What the task asks:
Look through the listing below and report the lines that have the word "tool" in them.

====

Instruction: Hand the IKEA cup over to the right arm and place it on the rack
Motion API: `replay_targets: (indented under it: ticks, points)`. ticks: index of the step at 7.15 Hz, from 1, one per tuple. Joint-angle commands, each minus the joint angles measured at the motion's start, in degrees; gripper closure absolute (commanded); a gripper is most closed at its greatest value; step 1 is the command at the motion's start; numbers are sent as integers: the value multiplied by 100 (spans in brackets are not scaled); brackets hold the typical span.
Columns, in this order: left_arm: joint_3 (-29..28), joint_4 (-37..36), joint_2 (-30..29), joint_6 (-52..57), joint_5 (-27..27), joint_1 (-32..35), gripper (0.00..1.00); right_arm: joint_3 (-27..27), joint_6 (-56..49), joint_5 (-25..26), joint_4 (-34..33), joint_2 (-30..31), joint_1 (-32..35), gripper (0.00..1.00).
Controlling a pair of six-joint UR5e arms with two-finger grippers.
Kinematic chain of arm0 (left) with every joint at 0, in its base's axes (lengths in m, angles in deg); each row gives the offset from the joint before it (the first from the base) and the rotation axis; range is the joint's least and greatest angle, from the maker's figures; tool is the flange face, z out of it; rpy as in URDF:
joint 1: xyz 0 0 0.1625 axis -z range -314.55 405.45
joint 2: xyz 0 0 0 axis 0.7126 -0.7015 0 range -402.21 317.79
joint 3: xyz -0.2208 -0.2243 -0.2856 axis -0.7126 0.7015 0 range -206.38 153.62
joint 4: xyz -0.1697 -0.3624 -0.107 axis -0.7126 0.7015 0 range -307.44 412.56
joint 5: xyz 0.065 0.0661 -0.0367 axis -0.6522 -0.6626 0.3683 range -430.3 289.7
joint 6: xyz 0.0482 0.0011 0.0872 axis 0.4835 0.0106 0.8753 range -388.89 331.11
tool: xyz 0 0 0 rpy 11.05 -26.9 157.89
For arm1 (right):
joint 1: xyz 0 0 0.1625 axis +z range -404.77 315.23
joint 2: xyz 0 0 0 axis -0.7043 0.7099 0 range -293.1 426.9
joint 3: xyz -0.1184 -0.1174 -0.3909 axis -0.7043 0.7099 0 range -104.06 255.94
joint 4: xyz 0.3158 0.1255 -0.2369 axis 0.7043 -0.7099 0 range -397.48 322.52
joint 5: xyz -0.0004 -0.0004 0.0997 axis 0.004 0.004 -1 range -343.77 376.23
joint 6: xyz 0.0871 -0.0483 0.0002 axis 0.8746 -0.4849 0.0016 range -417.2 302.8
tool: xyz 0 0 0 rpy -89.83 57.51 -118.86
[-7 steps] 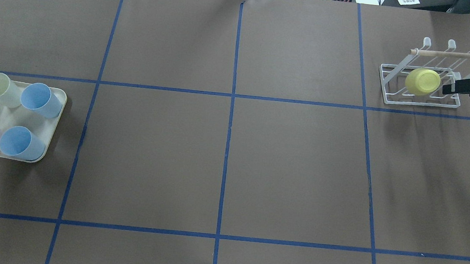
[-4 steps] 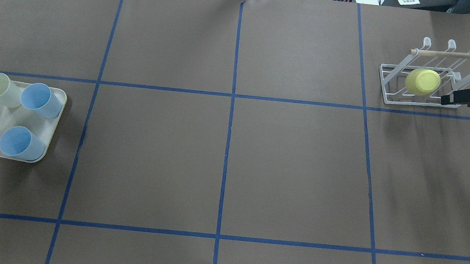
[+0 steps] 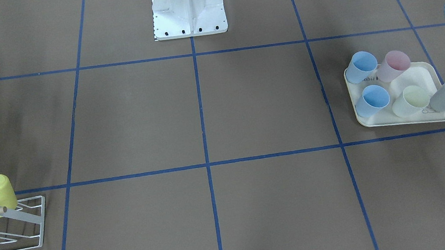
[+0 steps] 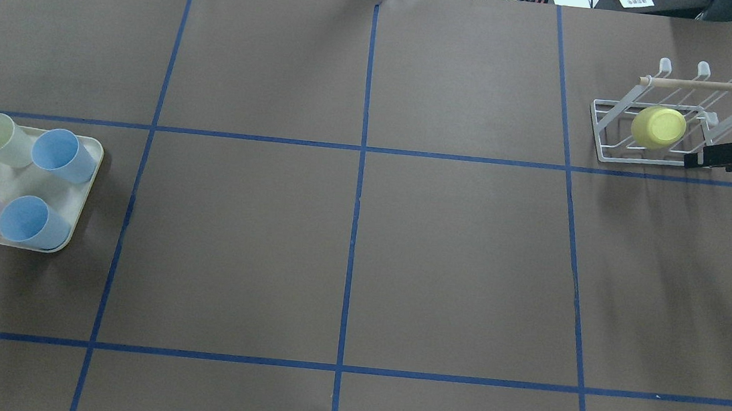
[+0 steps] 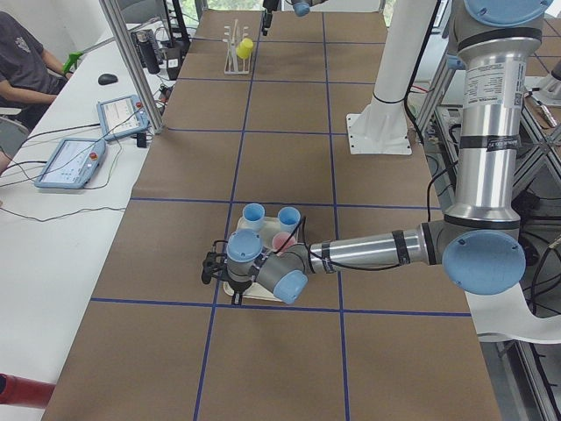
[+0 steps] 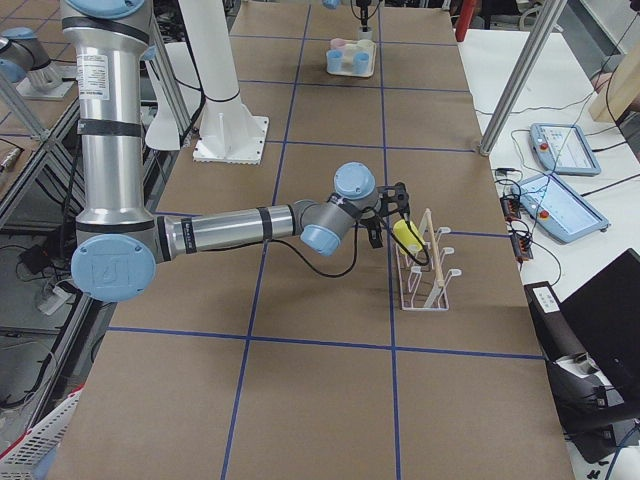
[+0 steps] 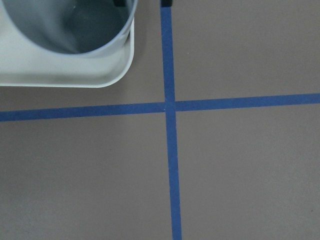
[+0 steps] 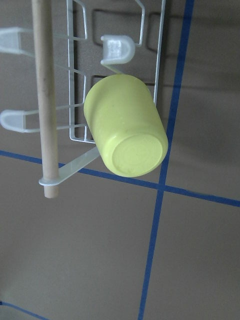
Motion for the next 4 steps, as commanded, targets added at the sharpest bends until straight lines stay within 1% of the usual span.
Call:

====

Task answer:
Kinematic chain of arm0 (left) with every joint at 0, in its base's axes (lengths in m, angles in deg); each row gives the offset from the joint before it (the first from the base) and the rotation axis; range is the joint's least and greatest angle, from the maker's figures; tool is the flange face, z out of it; rpy as in URDF:
tool: xyz 0 0 0 rpy 11.05 -26.9 157.89
tool: xyz 0 0 0 rpy -89.83 57.51 -118.86

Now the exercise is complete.